I enjoyed participating in a string of shows in the 1990s and now, after an eleven-year absence, I'm again cavorting with fellow cast members. In years past I had won a choice part or two, but at auditions this year I felt mumbly-mouthed and stiff. I began my short reading for the part of Lord Evelyn Oakleigh with a semi-passable British accent, but by the time I stumbled red-faced off the stage, it had disintegrated into a wildly exaggerated Count Chocula imitation. I landed a spot in the ensemble, with just a choice line or two--"Yes, sir!

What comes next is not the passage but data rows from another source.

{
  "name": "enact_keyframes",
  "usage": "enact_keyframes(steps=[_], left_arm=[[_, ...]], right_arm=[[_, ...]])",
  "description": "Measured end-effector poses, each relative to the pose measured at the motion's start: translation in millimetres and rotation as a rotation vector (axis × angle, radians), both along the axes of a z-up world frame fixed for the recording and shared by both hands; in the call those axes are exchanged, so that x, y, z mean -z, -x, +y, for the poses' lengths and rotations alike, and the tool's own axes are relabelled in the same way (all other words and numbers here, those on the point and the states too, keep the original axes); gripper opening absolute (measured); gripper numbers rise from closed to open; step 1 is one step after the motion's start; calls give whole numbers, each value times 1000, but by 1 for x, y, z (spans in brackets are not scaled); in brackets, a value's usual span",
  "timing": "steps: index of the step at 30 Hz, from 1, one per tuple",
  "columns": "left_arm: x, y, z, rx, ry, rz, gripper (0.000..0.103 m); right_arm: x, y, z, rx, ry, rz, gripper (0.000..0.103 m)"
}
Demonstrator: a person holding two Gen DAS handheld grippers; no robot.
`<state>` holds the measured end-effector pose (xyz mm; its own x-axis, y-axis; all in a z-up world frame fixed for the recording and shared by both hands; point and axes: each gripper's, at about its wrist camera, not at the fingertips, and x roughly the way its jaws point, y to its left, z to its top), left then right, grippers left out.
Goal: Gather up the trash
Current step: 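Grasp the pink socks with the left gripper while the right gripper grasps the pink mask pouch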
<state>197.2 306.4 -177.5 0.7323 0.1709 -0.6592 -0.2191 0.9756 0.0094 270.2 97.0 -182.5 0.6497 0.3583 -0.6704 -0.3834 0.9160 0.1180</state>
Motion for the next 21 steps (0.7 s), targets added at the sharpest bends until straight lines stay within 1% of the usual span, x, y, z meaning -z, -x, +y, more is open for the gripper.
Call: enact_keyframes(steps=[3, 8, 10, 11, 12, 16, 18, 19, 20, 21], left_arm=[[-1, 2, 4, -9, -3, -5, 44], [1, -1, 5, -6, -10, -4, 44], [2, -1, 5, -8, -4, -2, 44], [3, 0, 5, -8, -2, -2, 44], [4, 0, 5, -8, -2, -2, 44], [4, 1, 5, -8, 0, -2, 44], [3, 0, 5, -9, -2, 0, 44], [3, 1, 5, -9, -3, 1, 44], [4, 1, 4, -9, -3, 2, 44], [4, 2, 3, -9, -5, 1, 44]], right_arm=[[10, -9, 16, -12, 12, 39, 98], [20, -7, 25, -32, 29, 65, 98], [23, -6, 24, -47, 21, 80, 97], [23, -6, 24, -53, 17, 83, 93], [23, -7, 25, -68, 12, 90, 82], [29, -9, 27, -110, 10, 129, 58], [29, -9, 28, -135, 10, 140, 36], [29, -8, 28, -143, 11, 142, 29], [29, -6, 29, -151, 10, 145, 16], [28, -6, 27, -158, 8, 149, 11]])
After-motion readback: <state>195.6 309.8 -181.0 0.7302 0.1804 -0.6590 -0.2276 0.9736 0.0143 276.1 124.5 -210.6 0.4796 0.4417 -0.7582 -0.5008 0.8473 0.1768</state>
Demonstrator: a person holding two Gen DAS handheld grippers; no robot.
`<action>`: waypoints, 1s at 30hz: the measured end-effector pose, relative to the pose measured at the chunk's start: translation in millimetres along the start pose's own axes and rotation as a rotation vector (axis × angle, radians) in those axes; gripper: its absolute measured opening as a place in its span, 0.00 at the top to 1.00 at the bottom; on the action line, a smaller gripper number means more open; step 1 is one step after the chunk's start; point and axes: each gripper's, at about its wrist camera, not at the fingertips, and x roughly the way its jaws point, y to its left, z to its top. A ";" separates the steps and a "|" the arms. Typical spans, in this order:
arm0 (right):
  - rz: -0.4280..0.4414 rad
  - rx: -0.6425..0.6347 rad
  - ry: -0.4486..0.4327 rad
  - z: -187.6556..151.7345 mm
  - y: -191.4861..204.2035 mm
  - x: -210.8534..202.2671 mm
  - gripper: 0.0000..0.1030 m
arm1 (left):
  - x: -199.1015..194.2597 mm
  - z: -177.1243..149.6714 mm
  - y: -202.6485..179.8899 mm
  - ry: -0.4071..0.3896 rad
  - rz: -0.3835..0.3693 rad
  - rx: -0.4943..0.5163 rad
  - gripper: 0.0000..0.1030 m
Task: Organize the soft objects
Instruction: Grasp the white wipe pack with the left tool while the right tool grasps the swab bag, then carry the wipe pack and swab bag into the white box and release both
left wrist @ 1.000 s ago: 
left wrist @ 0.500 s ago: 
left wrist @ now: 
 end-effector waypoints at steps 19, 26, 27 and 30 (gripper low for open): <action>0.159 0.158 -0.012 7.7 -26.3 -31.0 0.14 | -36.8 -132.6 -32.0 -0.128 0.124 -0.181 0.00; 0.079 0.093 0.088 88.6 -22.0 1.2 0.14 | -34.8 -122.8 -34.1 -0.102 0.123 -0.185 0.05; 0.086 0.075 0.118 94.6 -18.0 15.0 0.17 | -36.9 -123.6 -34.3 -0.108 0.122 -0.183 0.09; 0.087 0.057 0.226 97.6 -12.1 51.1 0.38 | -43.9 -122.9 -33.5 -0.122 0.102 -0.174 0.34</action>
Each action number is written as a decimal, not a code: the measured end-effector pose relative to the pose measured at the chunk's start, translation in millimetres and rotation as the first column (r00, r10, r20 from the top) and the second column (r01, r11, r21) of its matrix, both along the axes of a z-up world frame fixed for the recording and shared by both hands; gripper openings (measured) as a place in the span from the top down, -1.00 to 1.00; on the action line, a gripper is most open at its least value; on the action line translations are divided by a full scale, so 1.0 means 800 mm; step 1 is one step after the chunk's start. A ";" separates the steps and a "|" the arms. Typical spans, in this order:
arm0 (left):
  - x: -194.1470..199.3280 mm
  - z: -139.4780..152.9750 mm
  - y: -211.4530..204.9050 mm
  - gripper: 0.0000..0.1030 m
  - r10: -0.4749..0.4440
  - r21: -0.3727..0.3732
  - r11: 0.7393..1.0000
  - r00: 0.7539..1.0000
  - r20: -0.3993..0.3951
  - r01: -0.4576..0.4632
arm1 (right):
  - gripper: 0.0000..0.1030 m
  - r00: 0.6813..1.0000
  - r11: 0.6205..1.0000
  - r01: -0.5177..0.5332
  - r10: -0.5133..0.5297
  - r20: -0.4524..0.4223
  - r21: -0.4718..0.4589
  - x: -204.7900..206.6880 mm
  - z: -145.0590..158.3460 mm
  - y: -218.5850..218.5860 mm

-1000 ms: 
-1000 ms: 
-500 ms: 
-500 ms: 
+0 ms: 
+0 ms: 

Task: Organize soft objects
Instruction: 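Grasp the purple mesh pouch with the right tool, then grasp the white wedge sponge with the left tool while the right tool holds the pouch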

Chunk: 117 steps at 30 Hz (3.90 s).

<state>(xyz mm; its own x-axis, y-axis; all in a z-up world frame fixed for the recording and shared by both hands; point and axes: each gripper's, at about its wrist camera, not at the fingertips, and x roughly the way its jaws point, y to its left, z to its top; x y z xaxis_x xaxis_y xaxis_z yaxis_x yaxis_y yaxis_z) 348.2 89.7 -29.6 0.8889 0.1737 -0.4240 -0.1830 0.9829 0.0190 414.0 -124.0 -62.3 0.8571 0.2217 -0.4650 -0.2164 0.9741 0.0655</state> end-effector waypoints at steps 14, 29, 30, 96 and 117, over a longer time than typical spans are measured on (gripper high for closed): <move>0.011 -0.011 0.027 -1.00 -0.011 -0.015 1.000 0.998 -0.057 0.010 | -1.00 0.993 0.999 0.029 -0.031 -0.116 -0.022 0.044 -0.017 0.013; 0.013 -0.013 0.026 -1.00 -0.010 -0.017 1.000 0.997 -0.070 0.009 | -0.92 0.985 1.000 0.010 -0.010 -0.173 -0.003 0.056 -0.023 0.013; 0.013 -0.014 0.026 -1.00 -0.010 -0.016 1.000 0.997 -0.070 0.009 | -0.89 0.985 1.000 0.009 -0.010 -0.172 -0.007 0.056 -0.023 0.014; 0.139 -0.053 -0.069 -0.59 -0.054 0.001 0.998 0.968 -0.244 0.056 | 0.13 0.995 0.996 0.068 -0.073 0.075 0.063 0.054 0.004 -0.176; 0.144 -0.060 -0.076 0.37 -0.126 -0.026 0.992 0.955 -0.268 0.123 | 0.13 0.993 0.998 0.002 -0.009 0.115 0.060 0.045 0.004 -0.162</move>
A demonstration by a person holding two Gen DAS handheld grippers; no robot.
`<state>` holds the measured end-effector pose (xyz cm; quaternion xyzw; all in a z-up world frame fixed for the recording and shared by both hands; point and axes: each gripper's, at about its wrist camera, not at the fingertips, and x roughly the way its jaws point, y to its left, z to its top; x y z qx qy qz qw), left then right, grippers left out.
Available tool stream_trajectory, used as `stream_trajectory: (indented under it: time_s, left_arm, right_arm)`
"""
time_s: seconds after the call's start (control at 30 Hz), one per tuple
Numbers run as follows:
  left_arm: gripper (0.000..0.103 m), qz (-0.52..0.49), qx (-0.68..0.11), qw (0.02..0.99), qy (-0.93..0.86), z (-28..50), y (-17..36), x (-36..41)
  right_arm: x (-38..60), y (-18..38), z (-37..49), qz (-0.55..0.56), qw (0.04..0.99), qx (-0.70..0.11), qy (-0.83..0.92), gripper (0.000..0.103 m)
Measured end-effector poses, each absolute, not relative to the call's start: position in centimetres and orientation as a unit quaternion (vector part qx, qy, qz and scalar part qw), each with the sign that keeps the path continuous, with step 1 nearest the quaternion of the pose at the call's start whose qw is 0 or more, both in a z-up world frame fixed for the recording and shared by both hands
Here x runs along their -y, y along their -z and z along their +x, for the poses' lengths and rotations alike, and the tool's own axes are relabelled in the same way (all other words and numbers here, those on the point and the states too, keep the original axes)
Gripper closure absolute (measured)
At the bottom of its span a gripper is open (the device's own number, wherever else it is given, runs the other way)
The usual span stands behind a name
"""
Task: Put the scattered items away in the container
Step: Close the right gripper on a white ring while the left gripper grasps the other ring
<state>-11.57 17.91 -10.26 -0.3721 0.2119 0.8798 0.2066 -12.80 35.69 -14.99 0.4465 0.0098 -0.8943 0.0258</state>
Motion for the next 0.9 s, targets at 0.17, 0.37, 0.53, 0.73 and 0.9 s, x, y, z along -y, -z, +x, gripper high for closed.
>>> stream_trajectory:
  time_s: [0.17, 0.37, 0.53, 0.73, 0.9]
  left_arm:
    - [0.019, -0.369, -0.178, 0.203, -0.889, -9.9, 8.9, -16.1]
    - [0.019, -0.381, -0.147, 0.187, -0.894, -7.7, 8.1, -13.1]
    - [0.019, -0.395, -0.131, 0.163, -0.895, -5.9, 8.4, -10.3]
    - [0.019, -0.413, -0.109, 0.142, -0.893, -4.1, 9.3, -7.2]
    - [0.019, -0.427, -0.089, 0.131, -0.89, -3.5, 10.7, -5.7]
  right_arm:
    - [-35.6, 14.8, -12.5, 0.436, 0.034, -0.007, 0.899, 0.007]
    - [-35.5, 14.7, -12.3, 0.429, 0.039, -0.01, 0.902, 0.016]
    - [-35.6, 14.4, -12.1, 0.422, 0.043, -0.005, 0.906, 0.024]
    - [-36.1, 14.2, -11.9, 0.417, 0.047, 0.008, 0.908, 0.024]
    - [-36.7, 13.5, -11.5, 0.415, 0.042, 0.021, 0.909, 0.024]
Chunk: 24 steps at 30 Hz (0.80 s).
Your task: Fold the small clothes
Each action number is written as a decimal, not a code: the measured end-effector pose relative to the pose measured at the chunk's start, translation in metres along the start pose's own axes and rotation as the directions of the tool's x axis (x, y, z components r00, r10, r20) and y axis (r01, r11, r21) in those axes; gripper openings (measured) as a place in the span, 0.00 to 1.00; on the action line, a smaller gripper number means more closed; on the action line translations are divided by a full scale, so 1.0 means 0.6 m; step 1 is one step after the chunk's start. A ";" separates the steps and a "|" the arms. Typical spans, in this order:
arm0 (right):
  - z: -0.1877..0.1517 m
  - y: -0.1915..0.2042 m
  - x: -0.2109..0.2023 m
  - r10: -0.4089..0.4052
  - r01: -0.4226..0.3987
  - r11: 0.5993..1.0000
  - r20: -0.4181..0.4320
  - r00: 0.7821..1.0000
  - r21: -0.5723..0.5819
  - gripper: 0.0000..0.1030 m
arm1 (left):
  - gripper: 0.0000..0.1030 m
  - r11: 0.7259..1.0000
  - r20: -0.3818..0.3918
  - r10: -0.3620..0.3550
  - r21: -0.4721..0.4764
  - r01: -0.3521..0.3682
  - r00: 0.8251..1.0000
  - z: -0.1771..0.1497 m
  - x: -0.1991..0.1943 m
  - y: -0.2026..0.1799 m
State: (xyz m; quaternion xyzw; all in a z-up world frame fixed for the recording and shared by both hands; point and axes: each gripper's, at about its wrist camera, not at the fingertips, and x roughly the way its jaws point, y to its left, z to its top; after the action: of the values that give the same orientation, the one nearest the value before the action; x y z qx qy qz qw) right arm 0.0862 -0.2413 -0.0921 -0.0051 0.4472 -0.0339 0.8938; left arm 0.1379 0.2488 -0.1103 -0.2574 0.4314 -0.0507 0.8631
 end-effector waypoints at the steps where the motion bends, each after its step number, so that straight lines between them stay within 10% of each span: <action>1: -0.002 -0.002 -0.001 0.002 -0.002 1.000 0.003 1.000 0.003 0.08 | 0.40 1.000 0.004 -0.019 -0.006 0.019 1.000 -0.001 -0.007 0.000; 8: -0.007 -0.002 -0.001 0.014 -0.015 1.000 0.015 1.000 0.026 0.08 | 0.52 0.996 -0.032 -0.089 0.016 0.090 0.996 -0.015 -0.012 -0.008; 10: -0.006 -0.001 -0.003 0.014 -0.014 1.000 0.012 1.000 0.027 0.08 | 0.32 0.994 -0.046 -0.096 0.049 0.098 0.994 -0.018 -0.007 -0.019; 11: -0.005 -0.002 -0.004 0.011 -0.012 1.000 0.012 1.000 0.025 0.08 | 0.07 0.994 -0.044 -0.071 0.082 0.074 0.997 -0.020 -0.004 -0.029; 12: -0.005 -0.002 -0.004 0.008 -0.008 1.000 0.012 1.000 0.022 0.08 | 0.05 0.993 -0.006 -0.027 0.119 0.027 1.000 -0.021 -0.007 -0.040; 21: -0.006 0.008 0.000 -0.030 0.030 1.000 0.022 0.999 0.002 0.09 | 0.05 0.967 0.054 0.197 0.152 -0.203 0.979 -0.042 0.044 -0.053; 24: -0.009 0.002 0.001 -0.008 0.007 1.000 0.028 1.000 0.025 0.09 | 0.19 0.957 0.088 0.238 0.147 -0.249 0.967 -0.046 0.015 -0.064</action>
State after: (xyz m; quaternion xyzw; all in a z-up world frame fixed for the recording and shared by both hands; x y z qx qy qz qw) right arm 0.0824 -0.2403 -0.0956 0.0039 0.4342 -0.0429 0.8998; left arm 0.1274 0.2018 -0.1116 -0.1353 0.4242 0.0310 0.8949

Aye aye, sir!"--as "Sailor Number 2."
I took a couple of first-ever tap classes before auditions in anticipation of getting a leg up, so to speak. But having suffered a torn meniscus just a week prior to rehearsals, I have not rehearsed and will not be able to perform in the raucous, full-ensemble dance numbers. So it's a good thing I'm finally old enough to take most of life's little indignities in stride.
It was apparent during the initial read-through that the principals were remarkably well-cast. Clinch Steward was over-the-top fey and British as Lord Evelyn, and even in read-only mode Joel Swanson couldn't completely contain the rubbery-faced hilarity he effortlessly brings to ineffectual gangster Moonface Martin. Bob Galardi, who's been showcased in all but four or five of the Players' productions, was as funny and natural as I had ever seen him as the nearly blind, buffoonish Elisha Whitney. And second-generation Burns Park Player Caroline Huntoon--whose fondest memories of her musically challenged father include his valiant attempts to sing and dance because her brother demanded it--was sassy, brassy, and already off-book.